Edmonton has many icons. The river valley, cold winters, craft sales… and one yellow hulking structure that turns heads whether it wants to or not. Yes, the Butterdome. Let’s peel back the yellow vinyl (not literally), and learn everything we can about it, and have some laughs along the way.
Officially, it’s called the Universiade Pavilion. But after decades of locals saying “Hey, look at the butter-coloured box over there…”, the nickname Butterdome stuck so hard even the University of Alberta often uses it.
It opened in 1983, built for the World Universiade Games (also marking U of A’s 75th anniversary).
Size & capacity:
• About 64,000 sq ft of floor space.
• Bleacher seating for 5,500 people.
• Inside you’ve got a 7-lane, 200-m indoor track, courts for basketball, volleyball, tennis, badminton; long jump, pole vault. Basically, almost every sport that doesn’t require snow is represented.
The Butterdome isn’t just a showpiece. Over its life, it’s been:
A place for student exams. Many a brain has been fried here. Thousands of desks in rows, the rustling of papers, the collective anxiety.
Host to sporting events, track meets, volleyball, indoor soccer, etc. Great place to run fast, jump high, or pretend you’re training for something grand.
Home of craft sales (hello, Butterdome Craft Sale), fairs, remembrances, and ceremonies. It transforms, depending on season and necessity.
Even emergency use: it was converted into a hospital overflow unit during COVID-19, ready for non-critical patients, so regular wards could breathe.
Its exterior is bright yellow and rectangular. The colour arguably makes it look like a giant stick of butter (or that your house smells slightly buttery from ten blocks away). That colour choice = bold. Also, bits of yellow tiles are inside too, to remind you: “you are inside the butter.”
It has multiple entrances, huge doors, soaring height, enough room to “fit a semi-truck indoors.” Great for craft tables, huge equipment, talent shows, or emergency field hospital beds.
The roof and building envelope are aging; there is an ongoing envelope renewal project (addressing outer walls, insulation, weather sealing, etc.). The projected cost is large (tens of millions), and work will continue for multiple years.
Barson Construction: So, Butterdome, how you holding up these days?
Butterdome: Bruised. Yellow faded. My joints in the walls feel every temperature swing. But hey, still standing—and still hosting craft fairs so people can buy things they don’t need.
Barson: You ever wish you were built differently?
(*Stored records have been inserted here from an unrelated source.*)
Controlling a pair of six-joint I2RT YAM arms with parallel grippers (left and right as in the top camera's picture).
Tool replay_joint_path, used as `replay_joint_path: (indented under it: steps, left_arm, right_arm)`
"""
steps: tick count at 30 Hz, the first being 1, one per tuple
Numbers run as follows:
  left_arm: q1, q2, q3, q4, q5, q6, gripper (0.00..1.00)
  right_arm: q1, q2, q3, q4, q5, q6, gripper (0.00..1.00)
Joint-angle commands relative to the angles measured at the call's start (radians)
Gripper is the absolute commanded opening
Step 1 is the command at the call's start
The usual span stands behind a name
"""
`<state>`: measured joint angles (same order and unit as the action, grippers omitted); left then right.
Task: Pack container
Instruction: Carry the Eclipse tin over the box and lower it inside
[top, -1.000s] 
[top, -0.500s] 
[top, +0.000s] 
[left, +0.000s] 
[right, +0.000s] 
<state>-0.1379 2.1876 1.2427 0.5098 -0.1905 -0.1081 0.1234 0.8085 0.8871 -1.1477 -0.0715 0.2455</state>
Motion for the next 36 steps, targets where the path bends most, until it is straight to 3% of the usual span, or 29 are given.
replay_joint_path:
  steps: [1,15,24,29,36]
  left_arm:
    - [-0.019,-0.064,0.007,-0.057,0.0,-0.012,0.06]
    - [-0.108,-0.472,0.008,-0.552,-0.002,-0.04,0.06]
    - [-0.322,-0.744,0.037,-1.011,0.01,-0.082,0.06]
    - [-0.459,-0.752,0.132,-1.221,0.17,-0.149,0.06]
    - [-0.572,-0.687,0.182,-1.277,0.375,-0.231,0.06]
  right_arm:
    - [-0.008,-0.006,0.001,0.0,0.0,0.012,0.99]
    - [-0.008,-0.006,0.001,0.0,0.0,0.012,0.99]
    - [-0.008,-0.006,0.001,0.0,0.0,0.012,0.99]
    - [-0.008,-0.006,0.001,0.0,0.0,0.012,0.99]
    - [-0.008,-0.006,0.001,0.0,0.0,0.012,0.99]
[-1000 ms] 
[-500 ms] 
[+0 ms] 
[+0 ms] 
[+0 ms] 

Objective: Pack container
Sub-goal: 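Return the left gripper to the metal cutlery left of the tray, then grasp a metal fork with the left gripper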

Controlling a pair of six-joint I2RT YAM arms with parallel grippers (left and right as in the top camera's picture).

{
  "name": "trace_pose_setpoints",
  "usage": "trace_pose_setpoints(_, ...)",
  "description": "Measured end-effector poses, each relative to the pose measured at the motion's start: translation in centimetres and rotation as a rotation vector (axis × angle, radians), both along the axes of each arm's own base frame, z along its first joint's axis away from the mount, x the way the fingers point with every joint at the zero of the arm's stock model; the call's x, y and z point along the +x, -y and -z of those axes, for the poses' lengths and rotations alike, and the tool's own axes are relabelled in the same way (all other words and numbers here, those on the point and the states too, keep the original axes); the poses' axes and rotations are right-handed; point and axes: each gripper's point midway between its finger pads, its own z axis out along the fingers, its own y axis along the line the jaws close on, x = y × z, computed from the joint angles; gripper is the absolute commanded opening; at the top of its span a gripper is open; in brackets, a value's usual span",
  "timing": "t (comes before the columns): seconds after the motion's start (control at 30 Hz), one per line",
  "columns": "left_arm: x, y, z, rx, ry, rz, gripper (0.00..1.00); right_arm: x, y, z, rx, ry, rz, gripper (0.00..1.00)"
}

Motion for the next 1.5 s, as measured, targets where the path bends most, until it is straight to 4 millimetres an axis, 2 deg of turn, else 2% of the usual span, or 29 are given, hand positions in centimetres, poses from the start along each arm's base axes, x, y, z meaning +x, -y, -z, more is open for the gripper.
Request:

Butterdome: Maybe fewer entrances (or at least clearer signage), so people don’t wander looking for the “track door” in a maze. And a roof that doesn’t groan when snow melts.
Barson: What’s your favourite event?
Butterdome: Finals. The moment when thousands of students fear I’ll collapse under the weight of pencils and dread. Also when people say “Butterdome is ugly,” I remind them: “Hey, I earned those decorations.”
At this point, Butterdome is part of Edmonton. A quirky, awkward, beloved giant. It’s more than square footage, more than yellow paint. It’s about big spaces, multipurpose design, engineering for decades, and the challenge of keeping something that big not only functional, but relevant, safe, welcoming, and (slightly) less soggy in the rain.
For Barson Construction, thinking about a building like Butterdome is both inspiring and a reminder: the best construction work isn’t just about making things look good today, it’s about the next 40 years. Laughs, yellow stains, and all.